Turkey's women movement upcoming challenge

Turkey's women movement upcoming challenge

When the young pianist Büşka Kayıkçı qualified this week to be among the young musicians to perform during the Istanbul Jazz Festival, she received both praise and disapproval on social media. Her headscarf drew criticism both from seculars and the pious. Paradoxically, these two segments were unified in their incomprehension of a Muslim women performing a music style which is attributed to the (Christian) West. Had a pious, or conservative man been qualified, we would not have had this discussion, since we would not have known this person’s social or political leanings.

Muslim women have long been fighting one group of seculars whose restrictive approach to their outfits have forced the limits of freedom of conscience. Ever since the Justice and Development Party (AK Party) has been in power, Muslim women, especially those coming from the ruling party’s constituent base are waging a fight on a second front: Against those men and (sometimes women) in their conservative neighborhood.

According to Islam, music is forbidden, reacted one to the young artist. “Women cannot work where men work,” wrote another on social media. For the extremist men among the pious, women have categorically a second place in life, not just in daily life, but also even in performing religious duties.
For some time, a group of Muslim women has been complaining about the place they have been given to pray in the mosques, which are usually the farthest or darkest corners of the places of worship. Traditionally women are expected to pray at home, because they are expected to stay at home to be mothers and wives. But for those working, having a better place in the mosque becomes a pressing demand.

Next to pious women, other women who want to simply visit a mosque are also discriminated. They are asked to exit the mosque by security officials when prayers start.

In that respect, to what degree will the Hagia Sophia reopen to Muslim prayer in a women-friendly way remains to be seen. Will we see women participating in the Friday’s prayer on July 24, when the first prayer will take place since the conversion decision was taken two weeks ago?

The Friday prayer in Hagia Sophia as well as the debates over the Istanbul Convention, a key Council of Europe instrument for the fight on violence against women will remain high on this week’s agenda.

It is fair to say that President Recep Tayyip Erdoğan has succumbed to pressure from a small conservative segment on Hagia Sophia, since only a year ago he was on the record to object the reopening of the historic structure to Muslim prayers. No doubt, converging an important symbol of Christianity to a Muslim worship place and thereby reversing the decision of secularist Republicans into a museum highly pleases the president. His initial objections were more to do with pragmatic reasons and the conjuncture than pure conviction.
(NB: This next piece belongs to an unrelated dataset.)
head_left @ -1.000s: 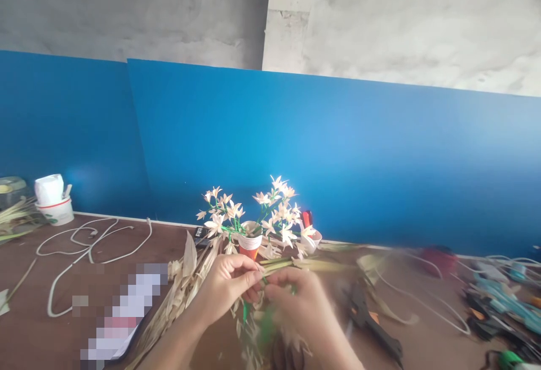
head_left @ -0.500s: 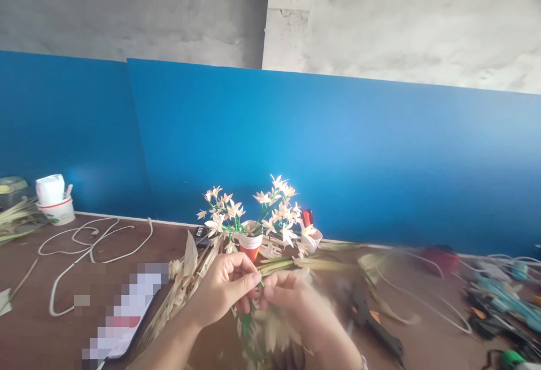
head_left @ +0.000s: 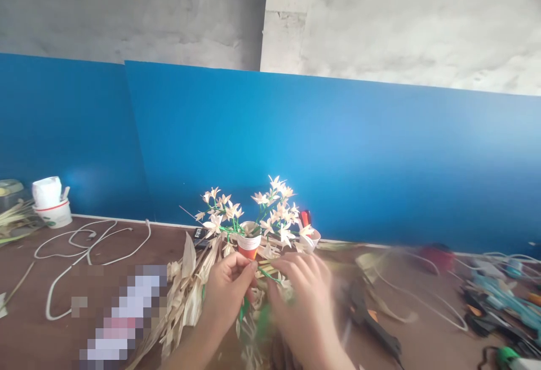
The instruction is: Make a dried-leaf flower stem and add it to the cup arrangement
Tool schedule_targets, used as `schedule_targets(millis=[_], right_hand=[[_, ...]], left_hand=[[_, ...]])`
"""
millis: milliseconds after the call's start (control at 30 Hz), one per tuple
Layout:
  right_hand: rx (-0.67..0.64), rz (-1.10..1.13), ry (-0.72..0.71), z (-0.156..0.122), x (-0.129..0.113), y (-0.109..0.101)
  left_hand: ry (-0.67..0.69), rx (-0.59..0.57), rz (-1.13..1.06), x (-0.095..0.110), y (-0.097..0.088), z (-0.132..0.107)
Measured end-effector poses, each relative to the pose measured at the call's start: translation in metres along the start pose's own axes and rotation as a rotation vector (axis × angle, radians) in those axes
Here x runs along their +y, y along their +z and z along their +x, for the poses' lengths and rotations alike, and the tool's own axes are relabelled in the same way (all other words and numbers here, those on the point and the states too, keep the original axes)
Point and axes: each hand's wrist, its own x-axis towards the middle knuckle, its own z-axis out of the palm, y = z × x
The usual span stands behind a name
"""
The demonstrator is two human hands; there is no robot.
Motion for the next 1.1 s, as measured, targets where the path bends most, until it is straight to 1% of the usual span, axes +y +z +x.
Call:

His latest decision therefore was not one taken halfheartedly.

The same extremist group is also putting pressure to withdraw from the Istanbul Convention, arguing the document is against Turkey’s “family values.”

Those who are not specifically fond of opening Hagia Sophia to Muslim prayer both within secular and conservative camp did not think objecting to the decision was a war worth fighting for.

That would hardly be the case with Istanbul Convention, since the debates have revived especially after President Erdoğan instructed to look for ways to withdraw from the international treaty.

It would not take too much effort to convince the president to withdraw from the Convention in terms of its substance since despite the weakness in the arguments against the document, President Erdoğan tends to favor family values over the individual rights of women.

But women’s organizations are up in arms and they will stage a fierce struggle in favor of the convention, drawing support from different segments of society. Unfortunately, it took the atrocious murder of yet another woman, Pınar Gültekin, allegedly killed by her former boyfriend, for important institutions like the Turkish Industry and Business Association (TÜSİAD) to come only yesterday in defense of the Istanbul Convention. But, more importantly, a significant portion of conservative women are also in favor of the convention.

At the end of the day the outcome will be determined by two factors, the strength of women’s organizations and the calculations that will be done by President Erdoğan. The first will be a litmus test in terms of how women’s organizations will make their voice heard despite restrictions that have been brought to dissenting views.

In terms of the second, while the decision on Hagia Sophia is based on the assumption that it will bring votes rather than the opposite, the same equation might not be valid especially in terms of conservative women, who so far outnumbered conservative men in voting for President Erdoğan.

But even the calculations on Hagia Sophia may not work as calculated. Two decades of AK Party rule has created a conservative middle class, which is more interested in the solution of Turkey’s burning problems like the economy than symbolic cultural gestures.